Sunday, June 24, 2007

I can has hyperforeignizations?

Some days you pick up the Times and wonder what was going on in the deskly mind:

Until recently, the Jordanian side of the Dead Sea was not much more than a barren stretch of land, biblically sacred but inhabited mostly by Bedouin goatherd.

Must ... make ... noun ... plural. Oh noes! Secret Meaning already is plural! Must ... remove ... -s! Oops, amputated wrong plural marker. Or maybe Safire's malign influence is metastatizing outward from the Magazine and we're reading "Bedouin" as the noun and "goatherd" as the modifier: the "attorneys general" or "Whoppers Junior" effect.

In the confusion there, somebody missed the joke, which is that "goatherd" already has a plural. It is "goatherds." As in "Chapter 11: Of what befell Don Quixote with certain goatherds." So does "bedouin" ("bedouins"), wherein things get slightly more entertaining.

True, "badawin" is a plural form of "badawi," a desert-dweller (although the Wehr and Cowan dictionary gives a nice clear hint about the status of the English noun when it defines "badawi" as "a Bedouin").
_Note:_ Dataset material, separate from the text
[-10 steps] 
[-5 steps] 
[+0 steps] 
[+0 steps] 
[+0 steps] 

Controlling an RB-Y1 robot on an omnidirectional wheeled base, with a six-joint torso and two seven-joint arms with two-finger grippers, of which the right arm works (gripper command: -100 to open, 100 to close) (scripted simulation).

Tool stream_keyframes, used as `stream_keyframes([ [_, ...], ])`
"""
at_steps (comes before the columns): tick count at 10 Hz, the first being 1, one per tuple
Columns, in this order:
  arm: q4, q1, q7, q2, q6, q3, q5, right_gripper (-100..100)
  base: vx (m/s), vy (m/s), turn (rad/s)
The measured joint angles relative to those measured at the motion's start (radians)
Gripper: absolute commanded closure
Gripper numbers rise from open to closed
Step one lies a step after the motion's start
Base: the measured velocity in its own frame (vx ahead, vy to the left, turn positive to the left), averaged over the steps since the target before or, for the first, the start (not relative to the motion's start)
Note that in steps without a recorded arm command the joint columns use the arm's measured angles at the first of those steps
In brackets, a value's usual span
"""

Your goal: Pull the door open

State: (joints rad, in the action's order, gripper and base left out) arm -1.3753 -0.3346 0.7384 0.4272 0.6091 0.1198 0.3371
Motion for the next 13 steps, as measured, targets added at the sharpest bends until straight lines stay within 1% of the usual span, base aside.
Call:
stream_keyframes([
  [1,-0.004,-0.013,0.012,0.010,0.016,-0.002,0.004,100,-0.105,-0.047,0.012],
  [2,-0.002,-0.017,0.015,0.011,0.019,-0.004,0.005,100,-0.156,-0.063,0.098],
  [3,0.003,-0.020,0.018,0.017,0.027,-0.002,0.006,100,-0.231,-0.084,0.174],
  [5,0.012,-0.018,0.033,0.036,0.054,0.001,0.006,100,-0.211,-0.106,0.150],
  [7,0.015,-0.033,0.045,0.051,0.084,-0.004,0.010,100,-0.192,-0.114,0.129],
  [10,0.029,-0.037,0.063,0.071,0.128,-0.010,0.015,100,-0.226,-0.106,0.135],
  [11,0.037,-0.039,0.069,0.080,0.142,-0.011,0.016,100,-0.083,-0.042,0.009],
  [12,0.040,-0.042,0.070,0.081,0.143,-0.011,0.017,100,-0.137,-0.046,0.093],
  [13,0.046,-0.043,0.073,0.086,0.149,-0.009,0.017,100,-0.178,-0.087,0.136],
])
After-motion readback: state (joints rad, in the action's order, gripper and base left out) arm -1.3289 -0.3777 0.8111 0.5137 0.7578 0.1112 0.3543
Here's what the OED says about how we got it:

First known to Europeans in Crusading times. The plural, being of most frequent use, was adapted in med.L. as bedu ni, bedewni, It. beduini, baduini, whence a sing. L. bedunus, It. beduino, F. beduin, etc.

And forms of "Bedouins" have been showing up in English for six centuries now: Bedoynes, Bedwins and Bedonians (hail, hail Bedonia!) among them. So even if the Safire effect was in play, it should have produced "Bedouins goatherd," since even at the Times you probably couldn't get away with "Bedouins goatherds." Although it'd be fun to try.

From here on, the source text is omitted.